History and all medical reports of the female patient are given in the Appendix. A severe clinical course requiring spondylodesis (Fig. 1) and assisted ventilation at night, a chromosome X-to-17 translocation (breakpoint at Xp21, and immune histochemistry of a mosaicism had led to the diagnosis of DMD. As no medication had yet been administered, therapy options (glucocorticoids such as prednisolone or deflazacort versus the steroid eplerenone) were thoroughly discussed. The patient preferred the offlabel use with eplerenone that was administered in daily alternating doses of 25 and 50 mg. The usual dose of 50- 100 mg/d was avoided because of the low body weight of 35 kg. Originally we had planned a 4-weeks trial, however the absence of adverse effects and the general well-being under medication made the patient continuing the off-label use. At the time of submitting this paper she is still taking eplerenone, i.e. for 13 months now. All involved experts agreed to this extension since clinical re-assessments showed stable or improving cardiac, respiratory and motoric functions.
Before medication had been started, the female adult was examined clinically and by conventional and specific MRI. The DMD patient presented with a very low body mass index of 11, a severe generalized muscle atrophy including facial muscles, scapulae alatae, and swallowing difficulties, and borderline ability to stand or to walk. Circumferences of the arms and forearms were smaller on the right (15 and 14 cm) than on the left side (21 and 19 cm). The motoric abilities were just sufficient for a safe transfer from wheelchair to bed and vice versa. All limb muscles were weaker on the right side (proximally MRC 2, distally MRC 3) than on the left (proximally MRC 3, distally MRC 4). The deep tendon reflexes could be elicited only in the triceps surae muscles. Details on the clinical status are given in the Appendix.
According to the asymmetric clinical impairment, the MR images of the lower legs displayed major side differences regarding degeneration and oedema (Fig. 2). Both sodium signals and water content were strikingly increased (Fig. 2, Table 1).
Beyond the effects of eplerenone on muscle sodium and oedema, the following clinical alterations have been documented at the assessment following treatment with eplerenone for 11 months: the patient reported no adverse effects; speaking was improved, the circumferences of both forearms were increased by 1 cm while those of both upper and lower legs were smaller by 1 cm; of the 19 muscle groups the strength of which was evaluated manually, 10 were slightly stronger (by 1-2 MRC grades) and 4 were slightly weaker (by 1 MRC grade), the remaining 5 were unaltered.
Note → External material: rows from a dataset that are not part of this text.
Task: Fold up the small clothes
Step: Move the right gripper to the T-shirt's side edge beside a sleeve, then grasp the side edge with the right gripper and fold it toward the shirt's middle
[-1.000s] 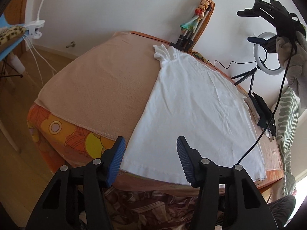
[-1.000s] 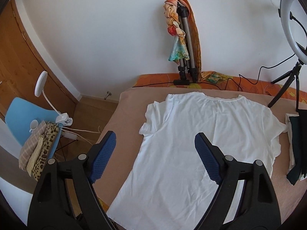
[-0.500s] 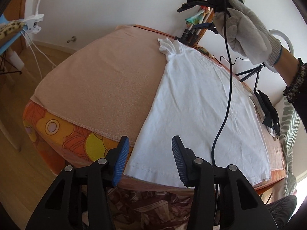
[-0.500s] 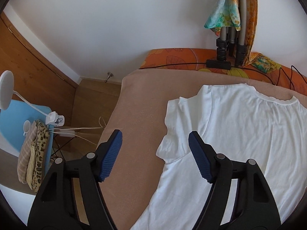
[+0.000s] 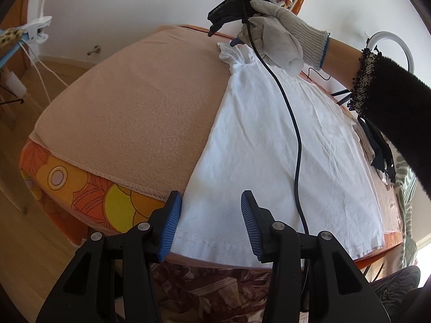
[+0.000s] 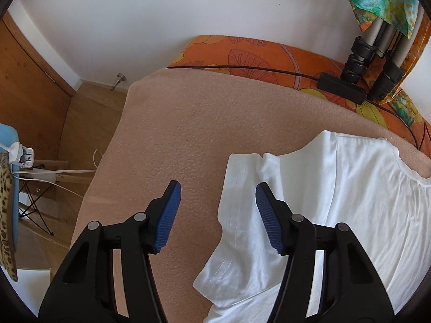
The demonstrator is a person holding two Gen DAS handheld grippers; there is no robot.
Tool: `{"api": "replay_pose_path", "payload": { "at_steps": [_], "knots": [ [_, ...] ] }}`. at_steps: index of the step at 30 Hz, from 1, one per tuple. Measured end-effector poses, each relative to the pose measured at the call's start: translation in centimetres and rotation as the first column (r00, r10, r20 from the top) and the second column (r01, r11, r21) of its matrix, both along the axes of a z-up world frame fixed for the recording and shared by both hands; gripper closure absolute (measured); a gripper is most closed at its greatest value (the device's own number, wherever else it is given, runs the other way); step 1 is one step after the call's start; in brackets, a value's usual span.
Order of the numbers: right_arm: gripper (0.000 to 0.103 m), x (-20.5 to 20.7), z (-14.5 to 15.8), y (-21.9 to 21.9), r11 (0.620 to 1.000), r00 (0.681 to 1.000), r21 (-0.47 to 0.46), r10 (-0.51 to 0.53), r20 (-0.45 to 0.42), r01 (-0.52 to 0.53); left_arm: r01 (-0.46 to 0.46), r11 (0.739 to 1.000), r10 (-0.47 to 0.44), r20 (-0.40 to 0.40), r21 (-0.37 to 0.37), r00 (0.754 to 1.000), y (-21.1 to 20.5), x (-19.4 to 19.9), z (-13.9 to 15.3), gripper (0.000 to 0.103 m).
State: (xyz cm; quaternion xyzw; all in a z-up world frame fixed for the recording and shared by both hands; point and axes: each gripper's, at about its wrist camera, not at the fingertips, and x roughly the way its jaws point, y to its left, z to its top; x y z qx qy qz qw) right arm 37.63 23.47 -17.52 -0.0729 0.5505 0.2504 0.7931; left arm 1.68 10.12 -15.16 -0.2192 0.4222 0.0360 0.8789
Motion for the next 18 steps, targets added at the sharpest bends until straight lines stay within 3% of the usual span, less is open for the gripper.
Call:
{"api": "replay_pose_path", "payload": {
  "at_steps": [3, 6, 11, 13, 18],
  "knots": [
    [0.042, 0.5, -1.0, 0.0, 0.999, 1.000, -0.041, -0.012, -0.005, 0.012, 0.014, 1.000, -0.014, 0.005, 0.000, 1.000, -0.3, 0.1, 0.1, 0.060],
    [0.043, 0.7, -1.1, 0.0, 0.998, 1.000, -0.057, 0.008, 0.014, -0.007, 0.019, 1.000, -0.019, 0.007, -0.003, 1.000, -0.4, 0.0, 0.1, 0.072],
    [0.068, 0.3, -1.2, 0.4, 0.989, 0.996, -0.143, 0.056, 0.072, -0.045, 0.007, 0.996, -0.006, 0.016, -0.085, 1.000, 0.3, 0.0, -0.2, 0.084],
    [0.087, 0.6, -1.1, 0.1, 0.987, 0.996, -0.155, 0.050, 0.077, -0.037, 0.011, 0.994, -0.010, 0.018, -0.106, 1.000, 0.4, 0.0, -0.3, 0.094],
    [0.097, 0.3, -0.8, -0.6, 0.988, 0.994, -0.150, 0.044, 0.096, -0.029, 0.022, 0.988, -0.014, 0.054, -0.151, 0.998, 0.3, -0.1, 0.0, 0.099]
  ]
}}
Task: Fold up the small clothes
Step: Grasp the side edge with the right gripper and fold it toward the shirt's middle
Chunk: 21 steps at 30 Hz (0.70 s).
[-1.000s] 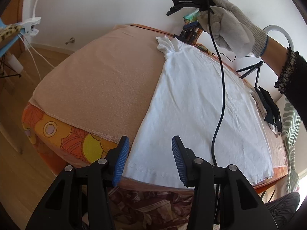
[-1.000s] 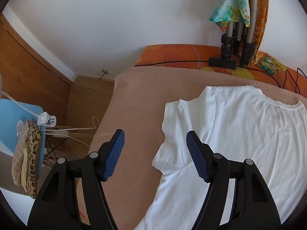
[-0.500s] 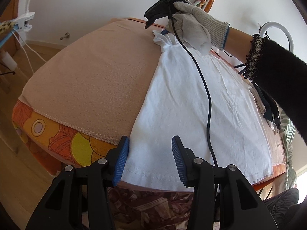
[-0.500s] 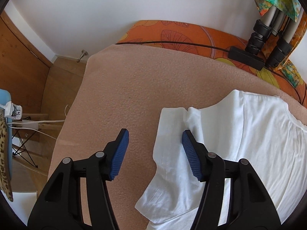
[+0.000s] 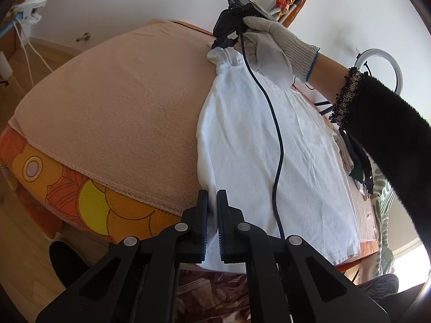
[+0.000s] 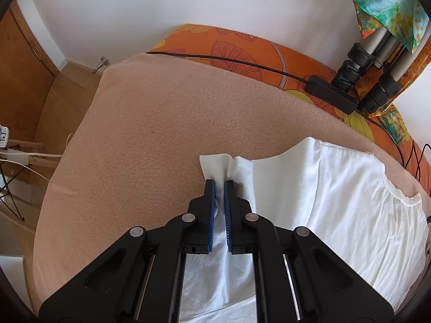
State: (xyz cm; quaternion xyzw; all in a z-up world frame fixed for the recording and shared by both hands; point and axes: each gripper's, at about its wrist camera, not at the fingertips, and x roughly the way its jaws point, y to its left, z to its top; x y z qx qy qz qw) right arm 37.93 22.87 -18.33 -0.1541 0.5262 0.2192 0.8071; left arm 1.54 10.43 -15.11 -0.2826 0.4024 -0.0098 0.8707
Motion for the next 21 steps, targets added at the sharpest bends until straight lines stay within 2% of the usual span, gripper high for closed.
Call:
{"api": "replay_pose_path", "payload": {
  "at_steps": [2, 6, 9, 11, 15, 21],
  "knots": [
    [0.097, -0.2, 0.5, -0.5, 1.000, 1.000, 0.020, -0.001, 0.004, 0.001, 0.006, 1.000, -0.006, 0.027, -0.014, 1.000, -0.1, -0.1, 0.4, 0.099],
    [0.097, -1.0, 2.5, -2.4, 0.999, 1.000, 0.044, -0.006, 0.028, 0.005, 0.028, 1.000, -0.028, 0.050, 0.005, 0.998, -0.9, -0.2, 1.1, 0.100],
    [0.098, -1.1, 3.9, -3.6, 0.998, 0.999, 0.061, -0.014, 0.041, 0.012, 0.036, 0.999, -0.034, 0.068, -0.041, 0.997, -0.8, -0.2, 1.2, 0.100],
    [0.098, -1.2, 4.8, -4.5, 0.997, 0.999, 0.072, -0.015, 0.046, 0.012, 0.046, 0.998, -0.043, 0.080, -0.036, 0.996, -1.2, -0.2, 1.6, 0.100],
    [0.098, -1.6, 6.7, -6.9, 0.996, 0.997, 0.083, -0.020, 0.073, 0.014, 0.087, 0.996, -0.083, 0.105, -0.034, 0.991, -2.3, 0.0, 2.3, 0.100],
    [0.098, -1.3, 7.9, -11.2, 0.995, 0.994, 0.080, -0.062, 0.088, 0.055, 0.181, 0.983, -0.174, 0.141, -0.035, 0.975, -5.0, 0.7, 3.5, 0.101]
  ]
}}
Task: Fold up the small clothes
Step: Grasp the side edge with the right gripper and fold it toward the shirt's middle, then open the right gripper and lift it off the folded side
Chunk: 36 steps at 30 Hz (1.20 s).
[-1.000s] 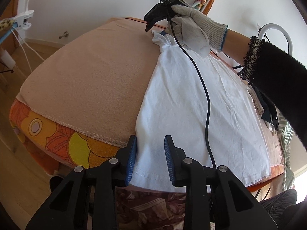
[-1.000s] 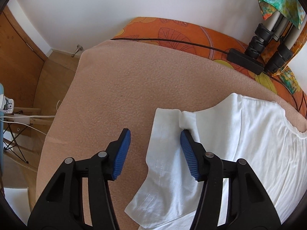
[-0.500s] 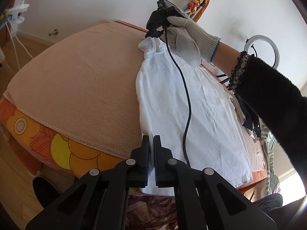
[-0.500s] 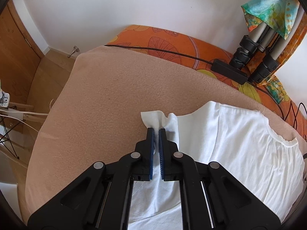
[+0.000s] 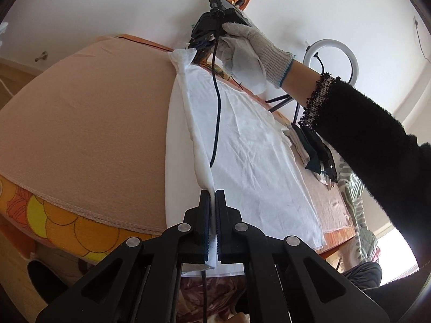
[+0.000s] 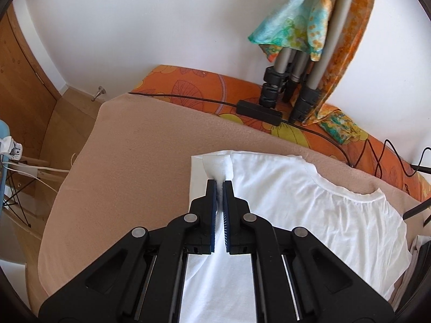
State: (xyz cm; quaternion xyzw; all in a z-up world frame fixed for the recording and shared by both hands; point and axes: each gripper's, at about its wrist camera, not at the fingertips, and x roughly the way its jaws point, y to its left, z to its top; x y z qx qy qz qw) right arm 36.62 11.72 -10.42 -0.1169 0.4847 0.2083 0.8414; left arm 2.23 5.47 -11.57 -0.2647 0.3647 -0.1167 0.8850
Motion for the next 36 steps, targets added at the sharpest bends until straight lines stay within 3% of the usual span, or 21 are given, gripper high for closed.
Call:
{"api": "replay_pose_path", "payload": {
  "at_steps": [11, 20, 21, 23, 25, 36],
  "knots": [
    [0.098, 2.4, -1.7, -9.2, 0.986, 0.986, -0.020, -0.163, -0.018, 0.163, 0.158, 0.987, -0.159, -0.044, -0.019, 0.986, -4.9, 1.8, -0.6, 0.102],
    [0.098, 3.0, -3.5, -10.0, 0.988, 0.987, -0.029, -0.154, -0.051, 0.153, 0.196, 0.981, -0.194, -0.067, 0.017, 0.979, -6.4, 2.3, -0.8, 0.102],
    [0.096, 3.0, -3.6, -10.1, 0.988, 0.987, -0.033, -0.154, -0.049, 0.153, 0.197, 0.980, -0.196, -0.071, 0.012, 0.978, -6.4, 2.4, -1.0, 0.102],
    [0.079, 3.1, -3.4, -10.6, 0.986, 0.986, -0.040, -0.164, -0.043, 0.162, 0.199, 0.980, -0.198, -0.076, 0.005, 0.977, -6.4, 2.5, -1.2, 0.102],
    [0.031, 3.0, -2.9, -11.4, 0.983, 0.983, -0.040, -0.183, -0.032, 0.181, 0.205, 0.979, -0.205, -0.079, -0.005, 0.976, -6.3, 2.6, -1.2, 0.102],
    [0.027, 0.4, 0.3, -17.3, 0.979, 0.979, 0.007, -0.204, 0.010, 0.204, 0.253, 0.966, -0.256, -0.045, -0.059, 0.966, -6.9, 1.9, -0.3, 0.101]
  ]
}}
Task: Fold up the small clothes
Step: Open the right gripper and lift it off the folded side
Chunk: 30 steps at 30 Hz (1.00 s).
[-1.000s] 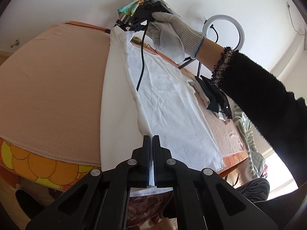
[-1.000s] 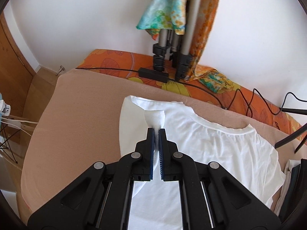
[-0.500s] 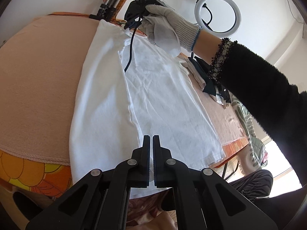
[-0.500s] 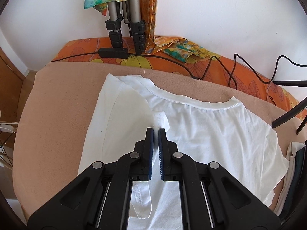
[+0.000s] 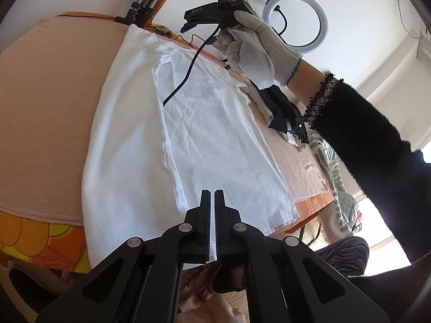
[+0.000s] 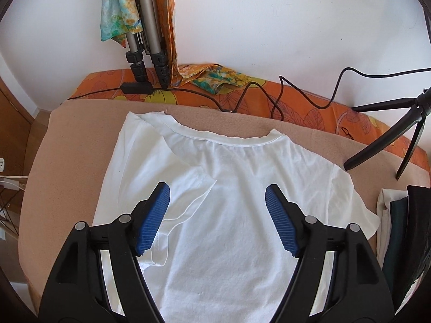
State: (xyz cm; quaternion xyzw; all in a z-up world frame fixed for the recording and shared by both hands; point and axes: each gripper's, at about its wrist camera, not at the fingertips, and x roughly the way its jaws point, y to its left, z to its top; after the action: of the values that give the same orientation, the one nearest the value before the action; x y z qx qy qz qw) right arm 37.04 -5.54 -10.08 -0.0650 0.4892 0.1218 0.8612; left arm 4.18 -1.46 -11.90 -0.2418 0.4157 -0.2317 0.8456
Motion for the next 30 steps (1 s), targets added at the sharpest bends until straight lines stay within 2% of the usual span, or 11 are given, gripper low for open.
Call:
{"api": "replay_pose_path", "payload": {
  "at_steps": [2, 5, 8, 11, 17, 21, 26, 30],
  "knots": [
    [0.027, -0.7, 0.4, -1.2, 1.000, 1.000, 0.001, -0.009, 0.008, 0.009, 0.028, 1.000, -0.028, 0.012, 0.001, 1.000, -0.4, -0.5, 0.5, 0.101],
    [0.027, -1.8, 1.2, -3.1, 1.000, 1.000, 0.001, -0.020, 0.021, 0.020, 0.071, 0.997, -0.071, 0.031, 0.016, 0.997, -0.9, -1.7, 1.4, 0.092],
    [0.027, -2.9, 2.5, -5.1, 0.999, 0.997, -0.018, -0.039, 0.059, 0.040, 0.115, 0.993, -0.115, 0.035, -0.011, 0.993, -1.0, -2.9, 2.1, 0.092],
    [0.027, -4.5, 4.0, -7.4, 0.998, 0.995, 0.015, -0.060, 0.078, 0.059, 0.137, 0.990, -0.137, 0.048, 0.013, 0.989, -1.0, -4.1, 2.9, 0.092],
    [0.027, -9.7, 6.8, -10.6, 0.998, 0.990, 0.050, -0.046, 0.136, 0.040, 0.100, 0.990, -0.105, 0.047, 0.095, 0.993, 0.8, -5.9, 3.0, 0.092],
    [0.027, -13.6, 8.0, -13.3, 0.993, 0.986, 0.116, -0.051, 0.161, 0.032, 0.052, 0.988, -0.059, 0.042, 0.144, 0.997, 2.0, -6.3, 2.8, 0.092],
    [0.027, -17.6, 8.6, -16.8, 0.987, 0.979, 0.155, -0.068, 0.193, 0.038, 0.032, 0.979, -0.046, 0.063, 0.201, 0.997, 1.2, -6.2, 3.1, 0.092],
    [0.027, -20.5, 9.1, -19.9, 0.982, 0.971, 0.188, -0.059, 0.231, 0.015, 0.015, 0.981, -0.033, 0.094, 0.193, 0.995, 0.1, -6.1, 3.5, 0.088]
  ]
}}
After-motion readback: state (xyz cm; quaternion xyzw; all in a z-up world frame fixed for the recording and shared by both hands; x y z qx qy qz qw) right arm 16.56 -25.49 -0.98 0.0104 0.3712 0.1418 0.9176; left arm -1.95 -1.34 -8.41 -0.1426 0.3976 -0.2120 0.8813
A handgrip dynamometer revealed constant maximum grip force of 20 kg upon the three MRI appointments. The serum potassium was always in the normal range. The total protein and quantitative albumin were at the upper normal limit; however protein was not determined at the first assessment.
In the MRI of the lower legs, both sodium and water content displayed some improvement, determined after 5 and 11 months of the treatment with eplerenone (Fig. 2, Table 1). In concordance with the MRI changes, muscle strength was slightly increased (Table 1).
Of the 10 boys published by Weber et al. (5), all were older than 5 years. They all presented with a severe cytoplasmic sodium and water overload. The youngest boy presenting with obvious fatty muscle degeneration of the triceps surae muscles in the T1-weighted 1H-MR images was age 9 while all boys without degeneration were younger than 8 years. Despite the absence of dystrophy, they exhibited a reduced extensibility of hip, knee, and ankle joints and reduced leg abduction due to flexor muscle weakness and muscle contractures. The lower legs of one of them, aged 7, are shown by T1-weighted 1H-MRI, T2-weighted STIR 1H-MR, and 23Na-MRI (Fig. 3).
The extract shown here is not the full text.